## ABOUT THIS TASK
Could you write out the data that follows, exactly and in full?
- Opening Delimiter -
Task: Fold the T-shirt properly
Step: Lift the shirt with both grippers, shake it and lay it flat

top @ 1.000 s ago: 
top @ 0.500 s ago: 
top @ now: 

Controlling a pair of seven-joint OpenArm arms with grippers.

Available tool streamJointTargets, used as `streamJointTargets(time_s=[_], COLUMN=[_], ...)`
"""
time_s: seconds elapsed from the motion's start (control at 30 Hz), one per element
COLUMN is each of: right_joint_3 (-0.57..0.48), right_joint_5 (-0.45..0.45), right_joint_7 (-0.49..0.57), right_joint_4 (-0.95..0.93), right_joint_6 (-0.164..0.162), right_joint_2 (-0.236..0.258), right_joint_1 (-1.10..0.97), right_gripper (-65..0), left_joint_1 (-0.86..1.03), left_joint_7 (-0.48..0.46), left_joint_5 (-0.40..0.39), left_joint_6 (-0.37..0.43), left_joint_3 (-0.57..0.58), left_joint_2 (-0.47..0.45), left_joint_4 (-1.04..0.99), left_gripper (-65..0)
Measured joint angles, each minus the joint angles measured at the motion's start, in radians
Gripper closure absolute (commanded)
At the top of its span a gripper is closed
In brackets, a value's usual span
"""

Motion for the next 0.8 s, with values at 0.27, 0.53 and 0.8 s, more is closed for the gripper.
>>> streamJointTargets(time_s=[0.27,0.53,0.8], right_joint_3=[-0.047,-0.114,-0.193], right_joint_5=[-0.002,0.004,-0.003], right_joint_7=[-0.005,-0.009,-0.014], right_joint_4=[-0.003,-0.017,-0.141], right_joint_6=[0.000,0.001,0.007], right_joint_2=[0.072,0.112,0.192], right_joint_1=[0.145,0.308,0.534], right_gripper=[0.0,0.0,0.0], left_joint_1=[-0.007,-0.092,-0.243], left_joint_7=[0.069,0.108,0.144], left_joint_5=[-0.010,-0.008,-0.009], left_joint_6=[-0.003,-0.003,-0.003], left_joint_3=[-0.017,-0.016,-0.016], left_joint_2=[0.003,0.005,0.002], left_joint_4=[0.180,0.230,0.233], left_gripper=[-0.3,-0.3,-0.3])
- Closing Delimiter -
## SOLUTION FOR THIS EXERCISE
Task: Fold the T-shirt properly
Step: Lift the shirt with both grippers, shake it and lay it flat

top @ 1.000 s ago: 
top @ 0.500 s ago: 
top @ now: 

Controlling a pair of seven-joint OpenArm arms with grippers.

Available tool streamJointTargets, used as `streamJointTargets(time_s=[_], COLUMN=[_], ...)`
"""
time_s: seconds elapsed from the motion's start (control at 30 Hz), one per element
COLUMN is each of: right_joint_3 (-0.57..0.48), right_joint_5 (-0.45..0.45), right_joint_7 (-0.49..0.57), right_joint_4 (-0.95..0.93), right_joint_6 (-0.164..0.162), right_joint_2 (-0.236..0.258), right_joint_1 (-1.10..0.97), right_gripper (-65..0), left_joint_1 (-0.86..1.03), left_joint_7 (-0.48..0.46), left_joint_5 (-0.40..0.39), left_joint_6 (-0.37..0.43), left_joint_3 (-0.57..0.58), left_joint_2 (-0.47..0.45), left_joint_4 (-1.04..0.99), left_gripper (-65..0)
Measured joint angles, each minus the joint angles measured at the motion's start, in radians
Gripper closure absolute (commanded)
At the top of its span a gripper is closed
In brackets, a value's usual span
"""

Motion for the next 0.8 s, with values at 0.27, 0.53 and 0.8 s, more is closed for the gripper.
>>> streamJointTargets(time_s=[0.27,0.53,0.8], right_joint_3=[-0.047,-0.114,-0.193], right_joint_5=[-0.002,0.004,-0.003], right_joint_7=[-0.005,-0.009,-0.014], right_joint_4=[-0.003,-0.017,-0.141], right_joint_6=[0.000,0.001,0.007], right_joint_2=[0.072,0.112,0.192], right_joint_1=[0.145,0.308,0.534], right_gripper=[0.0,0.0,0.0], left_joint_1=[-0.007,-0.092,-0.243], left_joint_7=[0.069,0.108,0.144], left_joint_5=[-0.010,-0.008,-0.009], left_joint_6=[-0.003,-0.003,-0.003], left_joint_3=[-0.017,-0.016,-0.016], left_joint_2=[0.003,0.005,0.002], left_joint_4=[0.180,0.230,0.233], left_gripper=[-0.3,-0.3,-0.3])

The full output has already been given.